インジルリクの市内でシャッターを下ろしている店は、多くの商工業者がイラクへ行ってしまったことの象徴だ。ある現地の人によれば、未だかなりの商工業者がイラクへ行く準備をしているものの、一部の人たちは心情的な理由からイラクへ行かないという。

再建が始まったイラクでは、トルコ人の業者が米兵に物を売る役割を担っているが、様々な地域で働くトルコ人労働者の数も多い。イラクで活動しているインジルリクの企業により、人口2万のインジルリクを始め、隣のキュルクチュレルやアダナの各地方から数多の労働者がイラクで雇用されている。

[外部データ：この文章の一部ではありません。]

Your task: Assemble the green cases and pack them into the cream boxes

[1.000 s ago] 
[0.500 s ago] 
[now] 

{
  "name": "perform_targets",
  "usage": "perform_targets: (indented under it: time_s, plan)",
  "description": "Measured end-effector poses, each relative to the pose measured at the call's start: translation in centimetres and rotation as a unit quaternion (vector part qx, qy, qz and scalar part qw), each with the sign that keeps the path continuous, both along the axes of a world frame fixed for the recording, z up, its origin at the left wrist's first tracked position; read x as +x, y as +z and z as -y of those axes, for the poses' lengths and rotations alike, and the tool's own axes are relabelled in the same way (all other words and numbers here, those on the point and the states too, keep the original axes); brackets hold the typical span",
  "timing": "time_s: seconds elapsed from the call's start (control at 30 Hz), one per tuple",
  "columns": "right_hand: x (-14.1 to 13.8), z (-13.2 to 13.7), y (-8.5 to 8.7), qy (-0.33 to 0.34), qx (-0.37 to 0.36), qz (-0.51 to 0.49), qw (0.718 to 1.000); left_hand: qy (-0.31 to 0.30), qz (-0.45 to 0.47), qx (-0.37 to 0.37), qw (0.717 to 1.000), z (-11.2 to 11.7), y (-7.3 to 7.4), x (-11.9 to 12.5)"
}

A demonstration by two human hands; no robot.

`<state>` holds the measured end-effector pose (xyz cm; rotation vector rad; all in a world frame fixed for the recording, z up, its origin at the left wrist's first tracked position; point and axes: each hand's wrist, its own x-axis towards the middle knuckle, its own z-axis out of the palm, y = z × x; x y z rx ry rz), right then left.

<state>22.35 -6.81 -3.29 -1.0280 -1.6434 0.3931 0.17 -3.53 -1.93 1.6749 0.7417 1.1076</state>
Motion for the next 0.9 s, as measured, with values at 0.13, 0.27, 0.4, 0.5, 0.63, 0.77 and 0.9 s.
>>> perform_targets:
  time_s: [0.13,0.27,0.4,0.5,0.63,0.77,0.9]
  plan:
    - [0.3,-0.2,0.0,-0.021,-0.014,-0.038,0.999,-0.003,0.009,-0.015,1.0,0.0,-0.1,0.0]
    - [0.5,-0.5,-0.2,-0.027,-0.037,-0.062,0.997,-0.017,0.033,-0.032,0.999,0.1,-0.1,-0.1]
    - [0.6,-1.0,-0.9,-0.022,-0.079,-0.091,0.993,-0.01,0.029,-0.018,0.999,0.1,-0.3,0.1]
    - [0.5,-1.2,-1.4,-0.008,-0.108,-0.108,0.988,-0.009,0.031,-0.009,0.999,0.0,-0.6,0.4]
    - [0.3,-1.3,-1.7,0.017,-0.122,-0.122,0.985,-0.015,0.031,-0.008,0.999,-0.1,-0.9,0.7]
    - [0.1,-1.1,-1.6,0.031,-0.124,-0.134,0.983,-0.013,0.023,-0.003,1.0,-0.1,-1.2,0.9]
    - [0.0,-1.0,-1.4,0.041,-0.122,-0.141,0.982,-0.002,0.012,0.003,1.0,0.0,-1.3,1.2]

インジルリクのヴェダット・カラダー市長は、市内の失業者がイラクで仕事を見つけられることに喜んでいる。「行っている人の多くは英語を良く知っています。休暇で戻って来た人たちから聞いたところによると、米軍がいる区域の安全帯を出なければ大丈夫で、夕方、外へ出たりすると危険なんだそうです。インジルリクの失業者が優先的に選ばれたことには私たちも喜んでいます。インジルリク市内の企業により、800名の若者がイラクで雇用されているのです」。

やはり、イラクへ労働者を送りこんでいるキュルクチュレルのイスメット・チェリク村長は、村の主要産業である農業や畜産から収入を得られない人たちが他の仕事を探し始めたことを明らかにしている。「イラクは失業者にとって唯一の望みとなってしまいました。毎日、多くの人たちがイラクへ行く方法を探しています。イラクで労働者を雇用している企業が自分たちを助けてくれることを願っているのです」。